Privilege may make one indifferent to assertions of identity and communal relationship, but marginality and fear of oppression are far likelier to make one withhold or even hide such assertions. Such concealment may even show a grotesque sense of humour. The Wikipedia entry on the Bihar caste survey narrates the incident that about 40 women in a red-light district in Arwal district identified a “Roopchand” as their husband and the father of their children. Later inquiries revealed that ‘Roopchand’ was no man or even a human being, but simply the name for money in this community. The demand to name kin in some places only reveals the inequities of kinship structures for a society that models questionnaires on established norms.

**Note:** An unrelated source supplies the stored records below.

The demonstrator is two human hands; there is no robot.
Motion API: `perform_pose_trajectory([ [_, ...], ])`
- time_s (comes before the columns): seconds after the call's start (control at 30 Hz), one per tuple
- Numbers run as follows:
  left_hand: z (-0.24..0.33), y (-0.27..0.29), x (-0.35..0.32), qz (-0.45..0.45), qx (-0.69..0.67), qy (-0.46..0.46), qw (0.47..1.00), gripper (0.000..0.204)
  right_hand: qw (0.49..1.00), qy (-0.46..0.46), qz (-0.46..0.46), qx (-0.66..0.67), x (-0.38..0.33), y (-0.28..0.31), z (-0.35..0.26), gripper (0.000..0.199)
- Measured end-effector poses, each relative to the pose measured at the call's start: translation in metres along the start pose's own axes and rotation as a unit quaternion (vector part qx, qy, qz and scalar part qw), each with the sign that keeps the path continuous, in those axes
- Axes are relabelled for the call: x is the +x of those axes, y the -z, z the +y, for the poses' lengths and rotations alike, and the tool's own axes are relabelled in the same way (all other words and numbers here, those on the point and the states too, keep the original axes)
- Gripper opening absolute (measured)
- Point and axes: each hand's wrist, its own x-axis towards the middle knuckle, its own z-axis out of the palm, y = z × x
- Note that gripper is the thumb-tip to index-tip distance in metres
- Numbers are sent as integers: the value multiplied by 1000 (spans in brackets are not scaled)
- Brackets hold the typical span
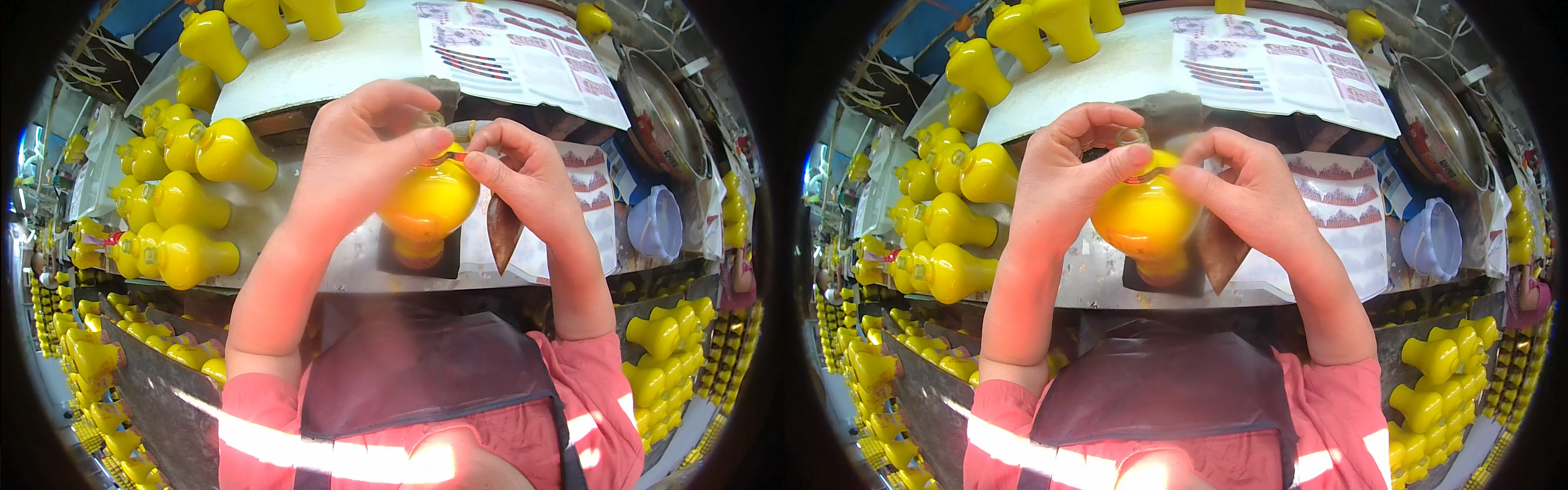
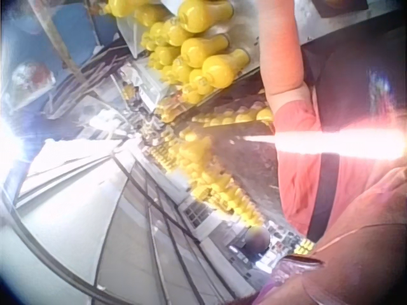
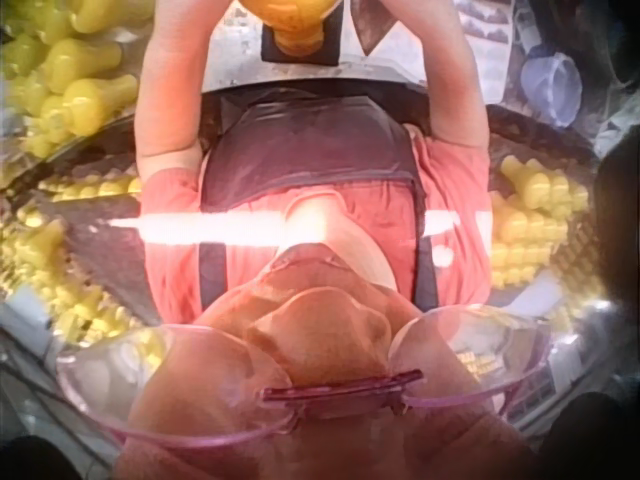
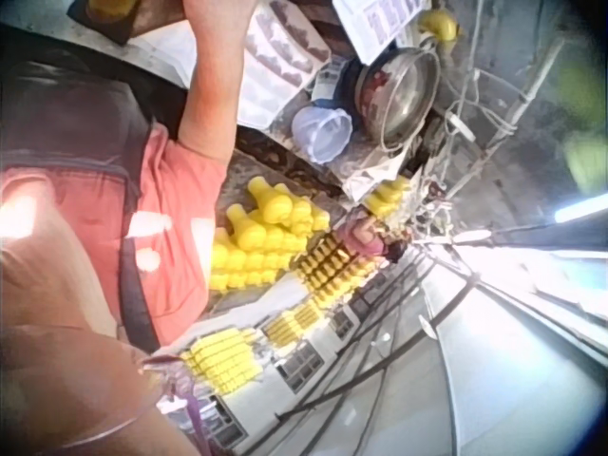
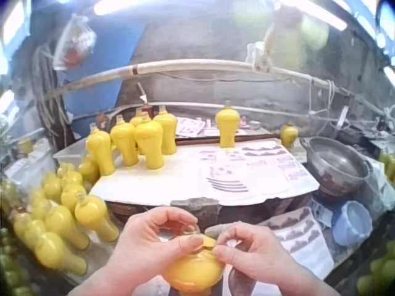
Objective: The person applies decorative stickers to yellow ceramic vases one at a time. They peel stickers from a sheet, place them on the vase body, and smooth them with a cloth. The vases are handled individually and set aside after decoration.
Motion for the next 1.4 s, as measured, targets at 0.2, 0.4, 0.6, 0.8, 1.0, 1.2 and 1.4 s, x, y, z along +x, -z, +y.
perform_pose_trajectory([
  [0.2, -11, 4, -10, -20, -8, -25, 999, 40, 996, 58, 23, -63, -12, -5, -5, 14],
  [0.4, -19, 2, -16, -15, 21, -65, 998, 44, 984, 87, 43, -148, -24, -4, -11, 13],
  [0.6, -19, 0, -19, -16, 18, -75, 997, 42, 959, 166, 67, -220, -8, -5, -2, 15],
  [0.8, -12, -5, -20, 15, 48, -80, 996, 36, 951, 209, 55, -221, 0, -5, -1, 14],
  [1.0, 0, -11, -20, 28, 3, -69, 997, 24, 959, 187, 30, -210, 0, 3, -3, 16],
  [1.2, 0, -7, -18, 18, -7, -109, 994, 16, 974, 146, 49, -166, -4, 5, 0, 20],
  [1.4, -2, 6, -19, -37, 15, -99, 994, 13, 965, 161, 47, -200, -9, 3, -3, 18],
])
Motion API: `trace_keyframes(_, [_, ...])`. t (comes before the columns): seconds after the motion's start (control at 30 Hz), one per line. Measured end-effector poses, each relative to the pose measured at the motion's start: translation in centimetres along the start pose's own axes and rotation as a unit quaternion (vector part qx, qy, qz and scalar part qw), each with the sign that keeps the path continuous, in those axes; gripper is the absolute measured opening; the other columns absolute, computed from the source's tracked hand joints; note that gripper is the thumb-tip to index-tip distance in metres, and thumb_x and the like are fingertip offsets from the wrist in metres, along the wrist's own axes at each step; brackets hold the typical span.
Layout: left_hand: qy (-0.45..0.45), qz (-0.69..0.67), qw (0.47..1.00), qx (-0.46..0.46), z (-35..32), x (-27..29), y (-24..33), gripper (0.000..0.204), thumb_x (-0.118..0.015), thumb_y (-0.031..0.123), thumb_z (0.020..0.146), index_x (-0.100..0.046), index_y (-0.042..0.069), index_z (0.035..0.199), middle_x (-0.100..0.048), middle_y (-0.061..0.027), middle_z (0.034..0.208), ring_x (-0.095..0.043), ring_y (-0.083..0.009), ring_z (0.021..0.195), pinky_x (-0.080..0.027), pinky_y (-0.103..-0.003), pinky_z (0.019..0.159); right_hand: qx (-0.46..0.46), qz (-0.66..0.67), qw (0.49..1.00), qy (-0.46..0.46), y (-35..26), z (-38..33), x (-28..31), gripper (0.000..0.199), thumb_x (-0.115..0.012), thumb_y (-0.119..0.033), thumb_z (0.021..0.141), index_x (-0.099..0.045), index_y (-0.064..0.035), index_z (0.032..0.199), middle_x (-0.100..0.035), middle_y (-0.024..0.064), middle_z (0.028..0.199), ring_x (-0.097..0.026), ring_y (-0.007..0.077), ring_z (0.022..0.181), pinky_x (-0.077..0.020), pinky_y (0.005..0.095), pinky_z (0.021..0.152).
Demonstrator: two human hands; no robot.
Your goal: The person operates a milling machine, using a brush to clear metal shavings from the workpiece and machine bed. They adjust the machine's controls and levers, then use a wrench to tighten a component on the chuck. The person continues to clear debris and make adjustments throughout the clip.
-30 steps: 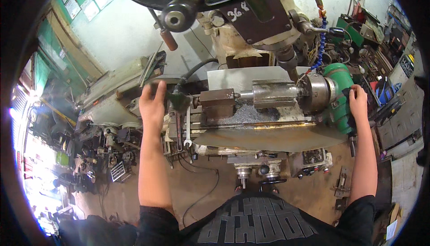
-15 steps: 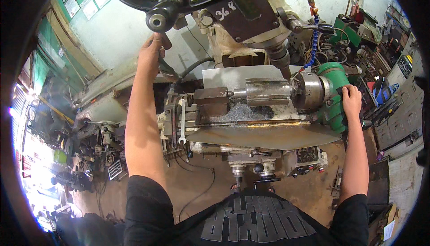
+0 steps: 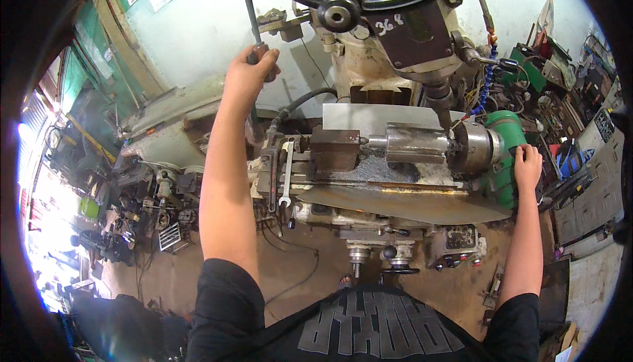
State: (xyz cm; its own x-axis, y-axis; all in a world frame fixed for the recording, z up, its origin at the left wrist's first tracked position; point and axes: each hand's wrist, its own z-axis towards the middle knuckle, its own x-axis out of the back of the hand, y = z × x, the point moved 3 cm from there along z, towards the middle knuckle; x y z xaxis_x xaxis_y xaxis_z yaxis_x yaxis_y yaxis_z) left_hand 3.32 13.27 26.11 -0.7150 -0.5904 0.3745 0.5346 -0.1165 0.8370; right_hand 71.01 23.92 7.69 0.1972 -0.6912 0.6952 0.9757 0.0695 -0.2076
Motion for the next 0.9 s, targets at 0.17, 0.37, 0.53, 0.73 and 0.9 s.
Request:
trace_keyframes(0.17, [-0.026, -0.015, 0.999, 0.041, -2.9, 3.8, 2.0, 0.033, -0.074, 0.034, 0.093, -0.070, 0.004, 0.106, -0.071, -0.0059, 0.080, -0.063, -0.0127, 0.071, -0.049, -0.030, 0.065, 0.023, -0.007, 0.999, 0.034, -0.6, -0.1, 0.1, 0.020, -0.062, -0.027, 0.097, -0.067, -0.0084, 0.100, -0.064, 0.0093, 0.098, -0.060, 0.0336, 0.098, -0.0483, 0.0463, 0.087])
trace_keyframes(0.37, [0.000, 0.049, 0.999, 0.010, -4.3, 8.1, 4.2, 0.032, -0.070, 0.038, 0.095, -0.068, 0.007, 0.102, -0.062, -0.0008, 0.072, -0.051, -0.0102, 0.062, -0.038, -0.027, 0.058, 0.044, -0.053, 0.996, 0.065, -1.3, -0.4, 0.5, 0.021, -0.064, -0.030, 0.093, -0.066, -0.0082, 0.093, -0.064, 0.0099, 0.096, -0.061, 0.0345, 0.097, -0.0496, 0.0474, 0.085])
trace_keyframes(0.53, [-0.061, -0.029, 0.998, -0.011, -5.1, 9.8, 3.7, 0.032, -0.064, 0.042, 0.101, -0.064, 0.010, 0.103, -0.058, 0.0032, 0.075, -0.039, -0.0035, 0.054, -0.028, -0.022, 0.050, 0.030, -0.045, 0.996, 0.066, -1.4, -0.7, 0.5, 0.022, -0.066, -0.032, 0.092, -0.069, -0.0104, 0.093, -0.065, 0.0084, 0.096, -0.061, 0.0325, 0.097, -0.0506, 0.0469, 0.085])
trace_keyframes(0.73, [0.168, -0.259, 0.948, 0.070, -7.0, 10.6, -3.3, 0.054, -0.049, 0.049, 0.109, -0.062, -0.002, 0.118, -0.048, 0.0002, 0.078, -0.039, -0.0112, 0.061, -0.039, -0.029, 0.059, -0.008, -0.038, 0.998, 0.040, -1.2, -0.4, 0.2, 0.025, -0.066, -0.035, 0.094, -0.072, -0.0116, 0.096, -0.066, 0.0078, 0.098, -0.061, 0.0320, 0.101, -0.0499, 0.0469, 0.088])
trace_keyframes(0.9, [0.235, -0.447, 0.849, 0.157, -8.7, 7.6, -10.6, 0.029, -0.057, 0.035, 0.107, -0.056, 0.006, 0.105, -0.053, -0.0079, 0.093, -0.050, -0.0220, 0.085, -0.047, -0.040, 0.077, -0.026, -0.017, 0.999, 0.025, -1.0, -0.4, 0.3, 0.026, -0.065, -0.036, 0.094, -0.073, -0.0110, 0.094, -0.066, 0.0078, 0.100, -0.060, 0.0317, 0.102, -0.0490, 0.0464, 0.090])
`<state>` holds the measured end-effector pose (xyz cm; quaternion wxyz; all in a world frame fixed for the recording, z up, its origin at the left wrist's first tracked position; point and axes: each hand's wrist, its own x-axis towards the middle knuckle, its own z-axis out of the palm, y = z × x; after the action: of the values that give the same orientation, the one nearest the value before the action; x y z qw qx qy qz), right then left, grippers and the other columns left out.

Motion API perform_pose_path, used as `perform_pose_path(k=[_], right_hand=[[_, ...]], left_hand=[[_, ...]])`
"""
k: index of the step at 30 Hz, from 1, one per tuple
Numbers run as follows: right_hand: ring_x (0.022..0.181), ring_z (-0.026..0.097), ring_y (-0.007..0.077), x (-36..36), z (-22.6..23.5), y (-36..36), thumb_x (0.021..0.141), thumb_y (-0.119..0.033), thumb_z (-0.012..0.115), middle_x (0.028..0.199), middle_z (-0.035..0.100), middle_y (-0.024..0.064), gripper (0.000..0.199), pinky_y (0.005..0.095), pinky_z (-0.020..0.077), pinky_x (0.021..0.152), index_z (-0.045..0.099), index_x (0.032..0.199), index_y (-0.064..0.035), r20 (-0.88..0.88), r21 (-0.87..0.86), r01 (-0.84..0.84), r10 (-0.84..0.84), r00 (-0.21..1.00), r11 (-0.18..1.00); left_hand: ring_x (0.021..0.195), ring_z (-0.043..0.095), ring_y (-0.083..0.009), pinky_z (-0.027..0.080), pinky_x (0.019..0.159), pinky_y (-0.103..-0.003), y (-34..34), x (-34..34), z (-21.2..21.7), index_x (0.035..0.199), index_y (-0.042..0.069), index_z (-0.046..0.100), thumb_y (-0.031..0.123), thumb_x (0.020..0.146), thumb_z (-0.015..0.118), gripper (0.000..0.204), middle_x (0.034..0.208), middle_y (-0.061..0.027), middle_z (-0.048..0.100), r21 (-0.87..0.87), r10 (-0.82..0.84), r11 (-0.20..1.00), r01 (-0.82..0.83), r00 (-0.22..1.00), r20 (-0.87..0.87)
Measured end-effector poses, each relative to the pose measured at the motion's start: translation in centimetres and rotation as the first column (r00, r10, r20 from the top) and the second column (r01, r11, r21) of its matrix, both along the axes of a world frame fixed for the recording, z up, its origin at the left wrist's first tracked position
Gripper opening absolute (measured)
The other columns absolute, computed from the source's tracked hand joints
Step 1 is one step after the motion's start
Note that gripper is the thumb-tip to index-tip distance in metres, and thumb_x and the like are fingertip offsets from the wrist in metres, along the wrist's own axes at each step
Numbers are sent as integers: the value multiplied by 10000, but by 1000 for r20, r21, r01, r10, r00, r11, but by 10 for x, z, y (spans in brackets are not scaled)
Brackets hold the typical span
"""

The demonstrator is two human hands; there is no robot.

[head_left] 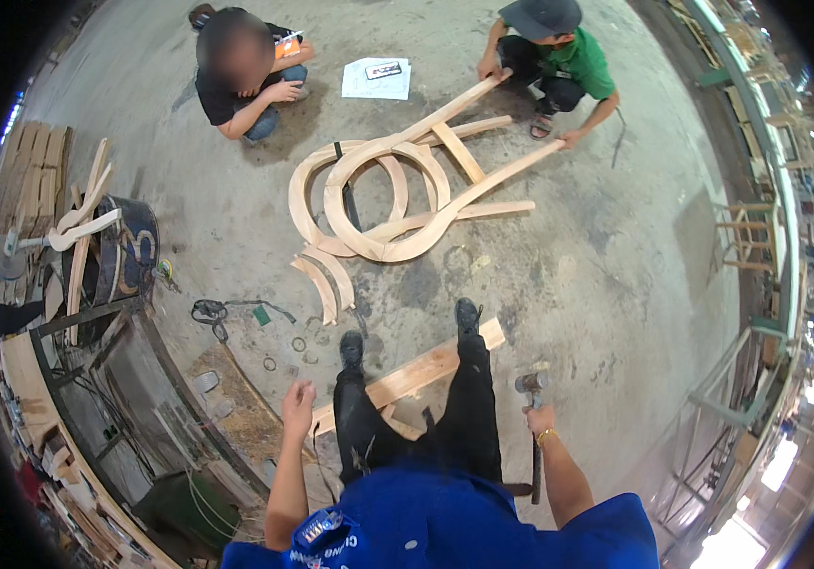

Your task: The person sits on the floor and assembles a wooden chair by dry-fitting curved and straight wooden parts. They apply glue to the joints using a small brush and a container, then connect the pieces together. Two other people are present in the background observing the process.

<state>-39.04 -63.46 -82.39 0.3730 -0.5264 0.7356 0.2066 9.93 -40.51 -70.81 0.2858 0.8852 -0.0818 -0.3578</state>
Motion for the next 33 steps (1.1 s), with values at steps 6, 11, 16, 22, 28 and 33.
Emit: perform_pose_path(k=[6, 11, 16, 22, 28, 33], right_hand=[[663, 655, 359, 30, -223, -185, 732, -284, 674, 674, 637, 232, 336, 444, 502, 624, 653, 759, 50, -32, 36, -365, 366, 930, 930], [852, 613, 452, 118, -393, -298, 747, -191, 560, 901, 629, 290, 303, 494, 491, 777, 645, 892, 61, 93, 67, -491, 484, 870, 869], [842, 609, 446, 140, -490, -316, 768, -226, 611, 822, 635, 268, 271, 483, 493, 738, 647, 870, 23, 88, -141, -503, 517, 852, 853], [699, 631, 371, 127, -515, -319, 782, -312, 610, 672, 614, 218, 312, 446, 482, 661, 644, 873, -16, 407, 33, -424, 375, 833, 905], [775, 634, 297, 38, -531, -265, 794, -379, 637, 796, 649, 181, 364, 394, 480, 707, 668, 918, -39, 423, 408, -37, -153, 893, 912], [756, 627, 286, 46, -513, -246, 804, -373, 631, 789, 645, 168, 361, 381, 477, 693, 664, 923, -34, 489, 539, -23, -290, 823, 842]], left_hand=[[787, 617, -179, 483, 722, -315, -101, -59, -147, 1013, 9, 635, 137, 860, 608, 202, 845, -97, 652, 8, 55, 998, -55, 998, -9], [739, 622, -307, 490, 685, -343, -221, -24, -258, 961, 13, 650, 83, 832, 609, 152, 857, -182, 641, 94, -307, 950, 297, 943, 127], [629, 565, -339, 446, 609, -407, -270, 7, -316, 870, 36, 621, 29, 765, 632, 106, 705, -137, 598, 106, -568, 809, 578, 723, 393], [641, 555, -319, 435, 614, -406, -309, -6, -301, 864, 36, 619, 50, 763, 653, 107, 686, -103, 567, 62, -575, 701, 711, 511, 639], [699, 576, -306, 451, 637, -384, -305, -71, -284, 923, 24, 627, 83, 775, 661, 162, 769, -135, 598, -191, -464, 643, 741, 576, 674], [733, 606, -297, 475, 669, -378, -303, -55, -291, 976, 10, 628, 88, 782, 662, 212, 821, -154, 625, -107, -440, 779, 618, 661, 608]])
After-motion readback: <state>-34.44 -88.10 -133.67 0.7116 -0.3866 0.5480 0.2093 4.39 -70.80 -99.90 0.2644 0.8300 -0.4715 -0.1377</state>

In the suburb of Delhi where we live, it has now become increasingly common for Muslim women seeking employment as domestic help to use names which do not sound Islamic. They would much rather go by Polly and Tanu, and while I have not yet personally met anyone who has been hiding their Muslim identity, they are not keen to talk about it either. It so happens that both of our household helpers now are Bengali Muslims, and one of them openly declared disbelief: “You employ Muslim workers?” Such has been the difficulty and prejudice she has faced in this educated and affluent community with a massive need for domestic help — for many of whom, Bengali Muslim identity of any kind inevitably evokes illegal immigrants from Bangladesh.

It so happens that the police verification form for domestic employees that we are asked to submit lists caste and nationality, but not religion. Is the declaration of caste an easy way of identifying religion? The direct declaration of religion, meanwhile, looks poised to take a long leap from the box on the ICSE registration form. If and when the National Register of Citizens is prepared following the Citizenship (Amendment) Act, the baring of one’s religious identity will become a curiously indirect but inevitably sequenced process. Data on identity are often a necessity to address historic inequities, as the various caste censuses have revealed. But the preservation of the personal right to reveal such identities is also one of the many reasons why citizenship can never be structured around religion. I know that while my 13 year old felt already empowered in calling the declaration of religion “Not Applicable”, there are millions in our country for whom the need to make this information irrelevant is shrouded in fear. Sometimes, of losing a job. Sometimes, of losing a country.